Scan the data for lines with "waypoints" and report the count by itself.
** Dataset entries follows **
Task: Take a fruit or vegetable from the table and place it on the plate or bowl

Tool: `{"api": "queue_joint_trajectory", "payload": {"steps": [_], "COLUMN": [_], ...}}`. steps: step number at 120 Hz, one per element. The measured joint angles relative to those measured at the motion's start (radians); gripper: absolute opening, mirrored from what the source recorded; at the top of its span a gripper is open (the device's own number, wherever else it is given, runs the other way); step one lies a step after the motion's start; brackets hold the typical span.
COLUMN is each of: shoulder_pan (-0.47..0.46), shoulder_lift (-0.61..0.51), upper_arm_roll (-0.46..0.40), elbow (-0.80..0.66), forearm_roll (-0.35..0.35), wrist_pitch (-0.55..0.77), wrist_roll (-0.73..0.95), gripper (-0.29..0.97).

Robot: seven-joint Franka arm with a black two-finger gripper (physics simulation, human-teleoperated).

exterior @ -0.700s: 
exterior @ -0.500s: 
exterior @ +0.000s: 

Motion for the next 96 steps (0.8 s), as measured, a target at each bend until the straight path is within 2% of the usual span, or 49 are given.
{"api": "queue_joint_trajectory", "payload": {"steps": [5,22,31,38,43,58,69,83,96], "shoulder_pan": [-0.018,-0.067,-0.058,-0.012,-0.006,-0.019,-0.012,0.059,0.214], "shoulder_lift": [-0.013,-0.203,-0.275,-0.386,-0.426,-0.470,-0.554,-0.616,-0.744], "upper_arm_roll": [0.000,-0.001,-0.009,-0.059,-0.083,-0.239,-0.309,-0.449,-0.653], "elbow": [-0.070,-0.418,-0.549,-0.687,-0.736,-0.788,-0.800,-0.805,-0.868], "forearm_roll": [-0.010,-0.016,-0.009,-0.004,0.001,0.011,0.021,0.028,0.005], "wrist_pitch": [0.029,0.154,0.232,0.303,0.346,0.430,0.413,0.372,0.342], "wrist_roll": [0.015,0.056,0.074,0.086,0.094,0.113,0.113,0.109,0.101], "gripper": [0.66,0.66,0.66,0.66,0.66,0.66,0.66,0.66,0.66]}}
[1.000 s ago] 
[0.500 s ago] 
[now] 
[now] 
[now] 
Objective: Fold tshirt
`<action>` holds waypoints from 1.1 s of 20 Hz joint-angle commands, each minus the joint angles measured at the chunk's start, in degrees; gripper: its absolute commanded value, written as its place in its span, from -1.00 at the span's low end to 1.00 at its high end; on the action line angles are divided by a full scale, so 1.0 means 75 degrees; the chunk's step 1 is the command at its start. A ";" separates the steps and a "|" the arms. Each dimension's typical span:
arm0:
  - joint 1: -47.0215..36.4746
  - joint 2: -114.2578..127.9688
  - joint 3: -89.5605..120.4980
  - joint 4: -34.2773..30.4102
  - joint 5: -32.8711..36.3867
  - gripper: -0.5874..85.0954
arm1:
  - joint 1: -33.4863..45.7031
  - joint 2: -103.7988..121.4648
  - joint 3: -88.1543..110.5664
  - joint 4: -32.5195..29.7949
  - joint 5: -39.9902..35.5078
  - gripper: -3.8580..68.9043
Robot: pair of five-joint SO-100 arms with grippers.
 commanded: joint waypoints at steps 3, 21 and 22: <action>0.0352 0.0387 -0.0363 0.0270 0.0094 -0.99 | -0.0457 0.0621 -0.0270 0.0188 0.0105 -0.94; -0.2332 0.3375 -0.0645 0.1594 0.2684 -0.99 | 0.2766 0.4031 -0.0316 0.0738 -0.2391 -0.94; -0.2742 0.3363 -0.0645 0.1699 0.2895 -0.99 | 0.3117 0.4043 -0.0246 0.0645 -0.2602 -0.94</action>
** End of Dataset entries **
→ **Response for this exercise**:
2